■ **Description of the task**: Search the records for the string "keyboard", then copy each line where it appears.

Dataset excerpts
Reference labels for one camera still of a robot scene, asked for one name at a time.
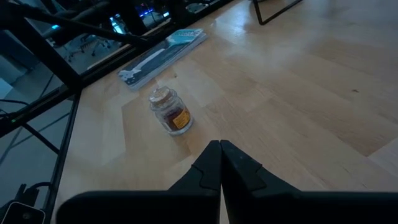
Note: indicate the wooden shelf with black frame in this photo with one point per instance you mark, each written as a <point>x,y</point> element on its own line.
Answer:
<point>273,12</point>

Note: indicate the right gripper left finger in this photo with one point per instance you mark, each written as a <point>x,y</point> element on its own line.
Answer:
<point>205,174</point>

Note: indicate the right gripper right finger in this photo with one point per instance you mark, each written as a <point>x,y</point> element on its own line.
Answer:
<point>245,174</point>

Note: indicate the small cork-stoppered glass jar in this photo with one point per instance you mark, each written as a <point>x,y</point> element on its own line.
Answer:
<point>171,112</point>

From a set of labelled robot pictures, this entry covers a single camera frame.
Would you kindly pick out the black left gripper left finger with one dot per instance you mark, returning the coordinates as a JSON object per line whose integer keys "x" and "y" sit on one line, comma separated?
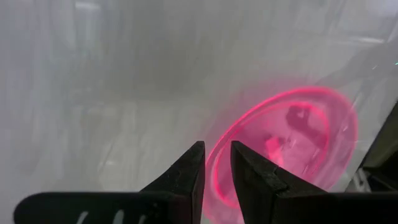
{"x": 174, "y": 199}

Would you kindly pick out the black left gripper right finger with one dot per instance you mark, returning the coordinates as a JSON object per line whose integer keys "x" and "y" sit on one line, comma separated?
{"x": 267, "y": 193}

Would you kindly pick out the translucent pink plate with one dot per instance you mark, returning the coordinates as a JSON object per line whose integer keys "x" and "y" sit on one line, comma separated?
{"x": 311, "y": 140}

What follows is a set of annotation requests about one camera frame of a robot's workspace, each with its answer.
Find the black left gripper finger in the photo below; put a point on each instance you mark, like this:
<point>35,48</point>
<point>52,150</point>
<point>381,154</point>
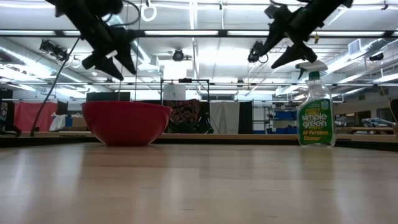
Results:
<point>128,59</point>
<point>104,66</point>

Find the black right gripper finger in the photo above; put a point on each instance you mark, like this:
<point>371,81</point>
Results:
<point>273,42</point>
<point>297,53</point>

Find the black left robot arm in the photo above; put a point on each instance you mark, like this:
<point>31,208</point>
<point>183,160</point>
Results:
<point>77,12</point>

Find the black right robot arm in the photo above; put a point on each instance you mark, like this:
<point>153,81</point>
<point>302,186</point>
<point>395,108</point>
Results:
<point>326,6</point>

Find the black ceiling-mounted device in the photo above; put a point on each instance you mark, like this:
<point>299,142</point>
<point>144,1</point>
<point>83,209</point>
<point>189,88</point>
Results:
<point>255,53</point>
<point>53,49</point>

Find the black monitor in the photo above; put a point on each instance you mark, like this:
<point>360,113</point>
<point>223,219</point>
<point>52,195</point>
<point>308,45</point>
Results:
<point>107,96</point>

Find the black slanted pole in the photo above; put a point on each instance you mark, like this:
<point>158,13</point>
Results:
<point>53,87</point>

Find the cardboard box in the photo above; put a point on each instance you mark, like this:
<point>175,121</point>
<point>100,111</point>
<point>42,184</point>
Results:
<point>79,122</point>

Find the red plastic bowl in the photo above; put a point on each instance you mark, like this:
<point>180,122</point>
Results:
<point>124,124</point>

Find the blue storage bin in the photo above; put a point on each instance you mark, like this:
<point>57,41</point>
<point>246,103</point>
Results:
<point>284,115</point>

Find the white crumpled cloth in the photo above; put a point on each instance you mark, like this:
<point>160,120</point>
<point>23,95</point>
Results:
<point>58,122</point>

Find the patterned dark cloth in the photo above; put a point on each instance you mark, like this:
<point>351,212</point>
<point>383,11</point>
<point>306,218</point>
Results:
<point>183,105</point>

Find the green cleaner spray bottle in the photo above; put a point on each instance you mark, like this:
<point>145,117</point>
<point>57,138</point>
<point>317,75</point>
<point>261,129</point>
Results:
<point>315,124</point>

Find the black cloth curtain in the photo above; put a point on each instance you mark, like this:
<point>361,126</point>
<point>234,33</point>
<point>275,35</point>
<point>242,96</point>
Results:
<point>245,117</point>

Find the person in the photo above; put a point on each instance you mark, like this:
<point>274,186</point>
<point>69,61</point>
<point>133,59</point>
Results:
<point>186,119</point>

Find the red cloth curtain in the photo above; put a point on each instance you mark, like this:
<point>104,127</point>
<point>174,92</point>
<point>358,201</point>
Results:
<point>31,115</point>

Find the white cloth curtain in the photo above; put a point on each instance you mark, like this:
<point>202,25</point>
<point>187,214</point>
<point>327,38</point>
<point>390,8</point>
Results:
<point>224,117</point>

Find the black overhead camera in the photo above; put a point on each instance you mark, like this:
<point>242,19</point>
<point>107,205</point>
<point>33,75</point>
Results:
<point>178,55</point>

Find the black metal frame stand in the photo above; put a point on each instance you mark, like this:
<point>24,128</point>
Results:
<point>185,81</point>

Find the black horizontal frame bar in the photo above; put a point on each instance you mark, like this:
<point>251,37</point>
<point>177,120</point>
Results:
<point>186,32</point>

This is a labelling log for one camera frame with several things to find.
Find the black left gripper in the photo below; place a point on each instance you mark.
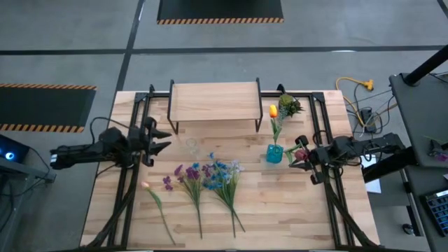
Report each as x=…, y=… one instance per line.
x=141, y=141

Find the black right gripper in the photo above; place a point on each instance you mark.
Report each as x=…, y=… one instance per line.
x=318, y=157

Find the dark red artificial tulip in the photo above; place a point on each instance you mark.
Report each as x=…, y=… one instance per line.
x=301, y=154

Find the teal glass vase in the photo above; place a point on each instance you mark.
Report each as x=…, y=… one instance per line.
x=274, y=155

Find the clear glass vase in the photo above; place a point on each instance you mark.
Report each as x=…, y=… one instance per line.
x=192, y=143

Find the purple artificial flower bunch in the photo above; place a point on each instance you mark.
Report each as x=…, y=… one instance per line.
x=192, y=173

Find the pink artificial tulip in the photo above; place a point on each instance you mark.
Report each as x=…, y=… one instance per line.
x=145, y=184

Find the yellow orange artificial tulip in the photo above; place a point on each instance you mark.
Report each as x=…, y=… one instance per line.
x=273, y=111

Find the blue artificial flower bunch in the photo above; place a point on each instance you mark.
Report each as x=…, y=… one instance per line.
x=218, y=175

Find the white artificial flower bunch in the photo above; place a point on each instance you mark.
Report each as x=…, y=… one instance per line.
x=236, y=164

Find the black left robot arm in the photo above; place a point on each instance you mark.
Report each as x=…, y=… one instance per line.
x=84, y=154

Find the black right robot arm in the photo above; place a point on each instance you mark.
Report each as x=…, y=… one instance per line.
x=378, y=143

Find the spare purple artificial flowers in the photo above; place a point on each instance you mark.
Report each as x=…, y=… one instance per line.
x=439, y=155

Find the green succulent plant in pot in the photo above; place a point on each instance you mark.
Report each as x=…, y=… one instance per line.
x=290, y=101

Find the white paper sheet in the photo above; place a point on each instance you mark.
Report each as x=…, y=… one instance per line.
x=372, y=185

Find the black power strip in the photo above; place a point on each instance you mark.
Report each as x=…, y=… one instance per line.
x=367, y=117

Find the black diagonal support beam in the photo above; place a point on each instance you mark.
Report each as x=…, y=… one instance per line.
x=388, y=166

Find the dark grey desk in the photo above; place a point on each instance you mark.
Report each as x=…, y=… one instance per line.
x=420, y=182

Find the long black hazard-striped floor mat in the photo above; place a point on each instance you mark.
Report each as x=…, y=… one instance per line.
x=42, y=106

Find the black caster wheel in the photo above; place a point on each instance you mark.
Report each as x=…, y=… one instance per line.
x=407, y=229

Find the grey side table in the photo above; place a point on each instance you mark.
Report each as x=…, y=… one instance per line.
x=427, y=115

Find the grey metal computer stand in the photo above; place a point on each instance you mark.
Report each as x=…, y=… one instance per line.
x=24, y=171

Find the wide black hazard-striped floor mat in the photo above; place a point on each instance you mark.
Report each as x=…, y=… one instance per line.
x=220, y=8

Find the keyboard with colourful keys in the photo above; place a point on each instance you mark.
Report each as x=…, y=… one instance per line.
x=439, y=210

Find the computer with blue light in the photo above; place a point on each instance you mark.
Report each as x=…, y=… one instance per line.
x=10, y=154

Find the black round pole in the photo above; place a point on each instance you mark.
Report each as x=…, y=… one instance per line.
x=427, y=64

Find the black aluminium rig frame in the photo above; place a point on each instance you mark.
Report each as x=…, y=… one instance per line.
x=308, y=94

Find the wooden shelf with black frame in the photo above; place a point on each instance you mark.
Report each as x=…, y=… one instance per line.
x=215, y=101

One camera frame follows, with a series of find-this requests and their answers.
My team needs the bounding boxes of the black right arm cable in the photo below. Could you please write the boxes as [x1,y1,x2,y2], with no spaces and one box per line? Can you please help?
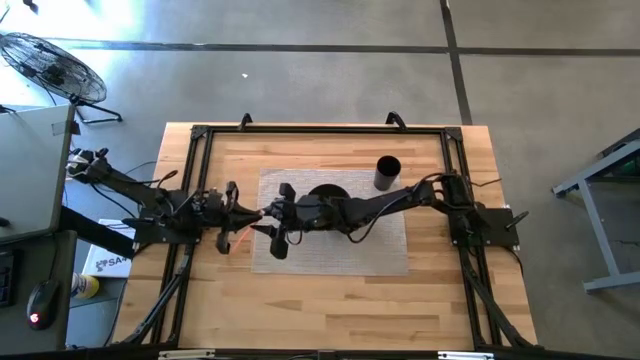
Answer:
[346,172,447,245]

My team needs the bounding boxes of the black computer mouse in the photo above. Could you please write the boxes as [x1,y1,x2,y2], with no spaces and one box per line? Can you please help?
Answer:
[25,278,61,332]

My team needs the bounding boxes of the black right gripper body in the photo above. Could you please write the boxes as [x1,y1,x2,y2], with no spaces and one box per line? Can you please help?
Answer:
[268,182,327,261]

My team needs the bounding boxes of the thin orange plastic utensil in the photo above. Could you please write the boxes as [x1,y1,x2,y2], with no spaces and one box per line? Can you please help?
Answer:
[231,209,266,252]

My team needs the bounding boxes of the black floor fan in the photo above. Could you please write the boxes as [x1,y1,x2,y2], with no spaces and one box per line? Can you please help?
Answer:
[0,31,124,126]

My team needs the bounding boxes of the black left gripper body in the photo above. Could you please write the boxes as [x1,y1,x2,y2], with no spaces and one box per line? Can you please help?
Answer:
[199,180,240,256]

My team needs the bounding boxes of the white printed cardboard box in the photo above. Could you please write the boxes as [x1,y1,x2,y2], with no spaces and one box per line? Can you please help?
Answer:
[81,218,137,280]

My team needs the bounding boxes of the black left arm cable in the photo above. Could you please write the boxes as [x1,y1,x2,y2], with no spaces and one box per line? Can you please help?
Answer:
[89,159,180,217]

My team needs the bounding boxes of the black keyboard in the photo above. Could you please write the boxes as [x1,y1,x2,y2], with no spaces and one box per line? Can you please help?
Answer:
[0,251,16,309]

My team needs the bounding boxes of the tall black cup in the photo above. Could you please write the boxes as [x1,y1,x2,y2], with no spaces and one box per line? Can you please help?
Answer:
[372,154,403,192]

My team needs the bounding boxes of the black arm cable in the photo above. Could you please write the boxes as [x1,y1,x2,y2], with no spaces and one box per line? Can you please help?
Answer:
[346,172,447,245]
[89,159,180,217]

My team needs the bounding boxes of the grey blue metal table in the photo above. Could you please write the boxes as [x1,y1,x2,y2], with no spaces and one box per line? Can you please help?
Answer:
[551,127,640,295]

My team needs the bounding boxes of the grey woven placemat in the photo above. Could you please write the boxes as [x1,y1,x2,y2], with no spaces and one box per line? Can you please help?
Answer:
[250,168,410,277]

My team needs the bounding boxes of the black aluminium table frame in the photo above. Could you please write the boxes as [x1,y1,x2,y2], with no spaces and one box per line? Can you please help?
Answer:
[113,122,544,360]

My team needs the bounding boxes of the yellow bottle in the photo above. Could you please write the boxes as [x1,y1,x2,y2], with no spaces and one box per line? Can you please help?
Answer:
[70,272,102,301]

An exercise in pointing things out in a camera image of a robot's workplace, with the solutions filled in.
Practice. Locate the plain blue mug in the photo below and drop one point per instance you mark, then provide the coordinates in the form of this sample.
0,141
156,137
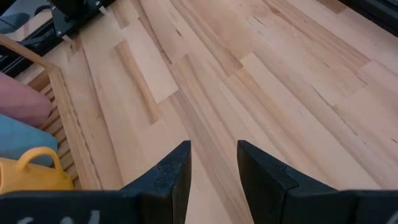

■ **Exercise answer**:
Find the keyboard with colourful keys in the photo above; place a point on each instance you mark.
My team needs the bounding boxes of the black keyboard in the photo above. Could you please write the boxes as [x1,y1,x2,y2], with no spaces and one box per line? Can you please help?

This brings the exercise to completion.